━━━━━ RECORDS FOR THIS EXERCISE

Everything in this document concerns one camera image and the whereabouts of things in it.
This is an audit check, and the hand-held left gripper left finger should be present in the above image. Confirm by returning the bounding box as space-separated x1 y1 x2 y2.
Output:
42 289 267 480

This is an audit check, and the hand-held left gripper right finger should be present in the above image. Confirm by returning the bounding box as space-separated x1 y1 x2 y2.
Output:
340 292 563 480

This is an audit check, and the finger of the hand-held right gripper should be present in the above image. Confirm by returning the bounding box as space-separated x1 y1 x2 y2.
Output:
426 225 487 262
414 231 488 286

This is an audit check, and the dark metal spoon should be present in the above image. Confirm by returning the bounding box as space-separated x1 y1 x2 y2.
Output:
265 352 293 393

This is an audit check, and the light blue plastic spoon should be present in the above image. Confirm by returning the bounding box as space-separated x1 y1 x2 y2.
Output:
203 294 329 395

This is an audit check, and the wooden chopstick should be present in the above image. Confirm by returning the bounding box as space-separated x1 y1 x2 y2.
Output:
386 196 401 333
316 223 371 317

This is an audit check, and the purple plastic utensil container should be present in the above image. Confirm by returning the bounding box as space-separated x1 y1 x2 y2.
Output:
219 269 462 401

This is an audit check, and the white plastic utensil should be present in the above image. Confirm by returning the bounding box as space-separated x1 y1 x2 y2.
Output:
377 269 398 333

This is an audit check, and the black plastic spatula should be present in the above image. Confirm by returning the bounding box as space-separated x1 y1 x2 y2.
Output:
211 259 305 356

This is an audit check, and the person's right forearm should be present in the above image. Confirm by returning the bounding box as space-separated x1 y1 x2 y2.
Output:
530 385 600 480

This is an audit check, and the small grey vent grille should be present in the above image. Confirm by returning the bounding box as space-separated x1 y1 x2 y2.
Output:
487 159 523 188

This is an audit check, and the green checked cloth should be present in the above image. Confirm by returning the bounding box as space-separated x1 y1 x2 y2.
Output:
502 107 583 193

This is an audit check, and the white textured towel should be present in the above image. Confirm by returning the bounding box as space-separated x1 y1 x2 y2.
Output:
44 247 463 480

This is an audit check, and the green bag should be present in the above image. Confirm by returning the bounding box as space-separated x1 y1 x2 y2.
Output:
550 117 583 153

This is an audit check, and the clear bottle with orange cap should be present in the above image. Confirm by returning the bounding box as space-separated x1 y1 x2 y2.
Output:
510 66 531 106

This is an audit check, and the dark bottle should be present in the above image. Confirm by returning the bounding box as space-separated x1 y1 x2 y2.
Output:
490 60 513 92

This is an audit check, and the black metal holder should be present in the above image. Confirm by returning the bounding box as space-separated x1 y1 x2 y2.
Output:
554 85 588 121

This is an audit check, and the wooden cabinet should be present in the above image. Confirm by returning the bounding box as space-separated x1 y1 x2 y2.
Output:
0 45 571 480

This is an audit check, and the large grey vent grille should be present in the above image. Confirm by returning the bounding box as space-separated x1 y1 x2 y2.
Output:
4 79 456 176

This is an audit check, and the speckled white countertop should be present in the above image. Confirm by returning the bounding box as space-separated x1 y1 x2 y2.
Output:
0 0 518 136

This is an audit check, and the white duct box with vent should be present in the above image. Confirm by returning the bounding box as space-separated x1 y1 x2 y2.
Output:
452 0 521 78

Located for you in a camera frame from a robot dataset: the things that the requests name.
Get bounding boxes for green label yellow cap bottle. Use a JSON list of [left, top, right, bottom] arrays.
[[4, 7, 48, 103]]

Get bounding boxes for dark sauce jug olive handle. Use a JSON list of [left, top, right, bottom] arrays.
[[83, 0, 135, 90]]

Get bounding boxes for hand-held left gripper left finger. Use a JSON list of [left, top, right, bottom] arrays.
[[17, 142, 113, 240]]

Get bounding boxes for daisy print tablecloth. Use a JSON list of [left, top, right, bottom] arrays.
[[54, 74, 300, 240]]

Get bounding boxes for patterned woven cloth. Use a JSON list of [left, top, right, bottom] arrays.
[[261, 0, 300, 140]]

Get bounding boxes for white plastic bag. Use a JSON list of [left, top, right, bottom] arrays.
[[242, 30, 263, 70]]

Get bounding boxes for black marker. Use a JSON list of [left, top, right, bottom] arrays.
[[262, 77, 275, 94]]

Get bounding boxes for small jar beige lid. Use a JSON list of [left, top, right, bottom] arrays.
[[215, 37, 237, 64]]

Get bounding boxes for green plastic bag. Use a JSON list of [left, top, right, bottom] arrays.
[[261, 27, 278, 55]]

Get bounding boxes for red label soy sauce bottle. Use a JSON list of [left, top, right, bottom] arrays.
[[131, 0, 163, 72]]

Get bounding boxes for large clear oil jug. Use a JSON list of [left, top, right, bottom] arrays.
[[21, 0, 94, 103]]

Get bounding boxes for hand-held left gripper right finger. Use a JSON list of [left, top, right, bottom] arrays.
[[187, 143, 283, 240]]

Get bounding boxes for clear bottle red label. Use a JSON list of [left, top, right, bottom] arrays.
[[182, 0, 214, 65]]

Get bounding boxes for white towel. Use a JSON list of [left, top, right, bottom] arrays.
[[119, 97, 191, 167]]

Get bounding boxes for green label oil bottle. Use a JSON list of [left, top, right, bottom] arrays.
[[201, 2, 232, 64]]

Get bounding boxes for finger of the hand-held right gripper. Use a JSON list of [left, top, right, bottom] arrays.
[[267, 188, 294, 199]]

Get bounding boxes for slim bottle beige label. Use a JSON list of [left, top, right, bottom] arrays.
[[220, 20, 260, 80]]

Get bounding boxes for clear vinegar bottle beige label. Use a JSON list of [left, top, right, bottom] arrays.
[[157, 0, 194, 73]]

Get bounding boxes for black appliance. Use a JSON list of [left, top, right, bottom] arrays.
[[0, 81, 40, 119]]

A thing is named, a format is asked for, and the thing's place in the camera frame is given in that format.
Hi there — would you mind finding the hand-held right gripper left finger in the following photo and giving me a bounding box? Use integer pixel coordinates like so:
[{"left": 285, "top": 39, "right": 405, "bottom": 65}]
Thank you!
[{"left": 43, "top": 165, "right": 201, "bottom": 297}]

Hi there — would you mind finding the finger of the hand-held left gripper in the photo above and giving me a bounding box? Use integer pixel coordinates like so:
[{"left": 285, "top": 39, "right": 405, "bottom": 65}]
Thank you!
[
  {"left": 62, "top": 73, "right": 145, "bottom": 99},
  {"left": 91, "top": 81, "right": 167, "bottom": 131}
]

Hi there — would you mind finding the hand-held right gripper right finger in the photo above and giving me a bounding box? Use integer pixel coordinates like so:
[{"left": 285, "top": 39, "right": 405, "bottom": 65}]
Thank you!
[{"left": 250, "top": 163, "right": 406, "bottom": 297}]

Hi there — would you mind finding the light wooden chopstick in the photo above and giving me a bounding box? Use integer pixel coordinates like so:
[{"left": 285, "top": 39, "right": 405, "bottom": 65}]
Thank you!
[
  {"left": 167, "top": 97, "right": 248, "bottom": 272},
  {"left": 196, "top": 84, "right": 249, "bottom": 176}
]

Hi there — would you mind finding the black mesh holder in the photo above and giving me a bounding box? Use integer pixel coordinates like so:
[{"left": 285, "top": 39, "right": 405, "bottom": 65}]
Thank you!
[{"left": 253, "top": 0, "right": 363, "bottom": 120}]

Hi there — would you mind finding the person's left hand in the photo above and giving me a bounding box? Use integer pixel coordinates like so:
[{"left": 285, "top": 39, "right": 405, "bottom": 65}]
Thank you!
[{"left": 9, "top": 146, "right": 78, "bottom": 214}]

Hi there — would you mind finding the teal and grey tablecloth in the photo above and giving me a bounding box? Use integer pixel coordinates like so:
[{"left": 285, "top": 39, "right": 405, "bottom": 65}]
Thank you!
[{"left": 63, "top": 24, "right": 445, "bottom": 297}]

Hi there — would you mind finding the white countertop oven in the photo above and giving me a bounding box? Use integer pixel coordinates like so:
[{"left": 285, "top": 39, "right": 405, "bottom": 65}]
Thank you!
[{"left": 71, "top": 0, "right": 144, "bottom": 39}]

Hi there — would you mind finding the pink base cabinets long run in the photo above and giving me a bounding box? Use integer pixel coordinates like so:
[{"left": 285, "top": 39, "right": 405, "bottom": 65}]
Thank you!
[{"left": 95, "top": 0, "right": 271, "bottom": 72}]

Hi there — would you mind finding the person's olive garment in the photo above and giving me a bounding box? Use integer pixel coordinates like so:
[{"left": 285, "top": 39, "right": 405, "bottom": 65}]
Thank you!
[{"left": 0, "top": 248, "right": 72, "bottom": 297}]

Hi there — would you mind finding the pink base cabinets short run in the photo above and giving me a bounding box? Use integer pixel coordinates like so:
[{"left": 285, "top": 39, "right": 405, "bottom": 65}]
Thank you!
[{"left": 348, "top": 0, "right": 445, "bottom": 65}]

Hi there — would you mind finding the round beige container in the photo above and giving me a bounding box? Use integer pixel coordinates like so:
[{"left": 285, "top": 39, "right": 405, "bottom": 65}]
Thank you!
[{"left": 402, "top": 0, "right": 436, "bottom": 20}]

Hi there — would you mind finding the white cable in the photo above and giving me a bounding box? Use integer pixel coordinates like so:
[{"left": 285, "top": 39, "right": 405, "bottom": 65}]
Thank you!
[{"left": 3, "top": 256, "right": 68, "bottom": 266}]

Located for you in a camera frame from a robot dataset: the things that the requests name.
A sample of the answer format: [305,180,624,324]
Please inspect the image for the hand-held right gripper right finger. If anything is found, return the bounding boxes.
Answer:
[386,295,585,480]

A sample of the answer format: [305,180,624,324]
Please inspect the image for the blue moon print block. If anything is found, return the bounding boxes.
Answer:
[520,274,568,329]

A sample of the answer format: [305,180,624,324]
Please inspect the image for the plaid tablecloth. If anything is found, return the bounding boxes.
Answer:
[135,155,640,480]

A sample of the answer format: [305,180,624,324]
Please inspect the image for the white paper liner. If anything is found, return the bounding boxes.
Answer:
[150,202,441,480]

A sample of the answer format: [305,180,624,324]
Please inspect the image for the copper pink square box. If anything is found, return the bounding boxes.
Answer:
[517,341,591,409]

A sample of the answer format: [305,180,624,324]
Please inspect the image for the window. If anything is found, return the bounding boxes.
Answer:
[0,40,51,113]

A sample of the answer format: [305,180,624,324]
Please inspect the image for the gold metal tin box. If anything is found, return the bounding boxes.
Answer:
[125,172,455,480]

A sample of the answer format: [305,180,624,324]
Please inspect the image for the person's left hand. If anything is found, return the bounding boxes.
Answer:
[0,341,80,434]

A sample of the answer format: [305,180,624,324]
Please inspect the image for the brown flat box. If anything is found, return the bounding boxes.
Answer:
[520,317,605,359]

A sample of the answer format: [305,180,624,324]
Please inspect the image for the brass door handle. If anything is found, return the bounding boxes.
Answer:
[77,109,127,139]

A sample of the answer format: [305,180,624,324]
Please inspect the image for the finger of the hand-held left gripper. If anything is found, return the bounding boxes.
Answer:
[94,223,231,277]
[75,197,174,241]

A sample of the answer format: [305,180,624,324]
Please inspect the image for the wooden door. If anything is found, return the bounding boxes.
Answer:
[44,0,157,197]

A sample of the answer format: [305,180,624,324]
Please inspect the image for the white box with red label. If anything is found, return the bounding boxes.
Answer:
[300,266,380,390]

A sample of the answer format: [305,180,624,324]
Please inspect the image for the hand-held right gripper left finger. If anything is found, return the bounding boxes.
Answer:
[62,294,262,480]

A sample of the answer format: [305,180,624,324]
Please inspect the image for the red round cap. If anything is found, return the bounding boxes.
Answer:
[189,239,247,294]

━━━━━━━━━━

## [THE PROBLEM]
Go through the lines above and copy any that contain "cabinets".

## [SOLUTION FOR THIS PROBLEM]
Hi there — would you mind finding the pink base cabinets long run in the photo above and giving me a bounding box? Use integer pixel coordinates like so:
Hi there — would you mind finding the pink base cabinets short run in the photo above and giving me a bounding box? Use integer pixel coordinates like so:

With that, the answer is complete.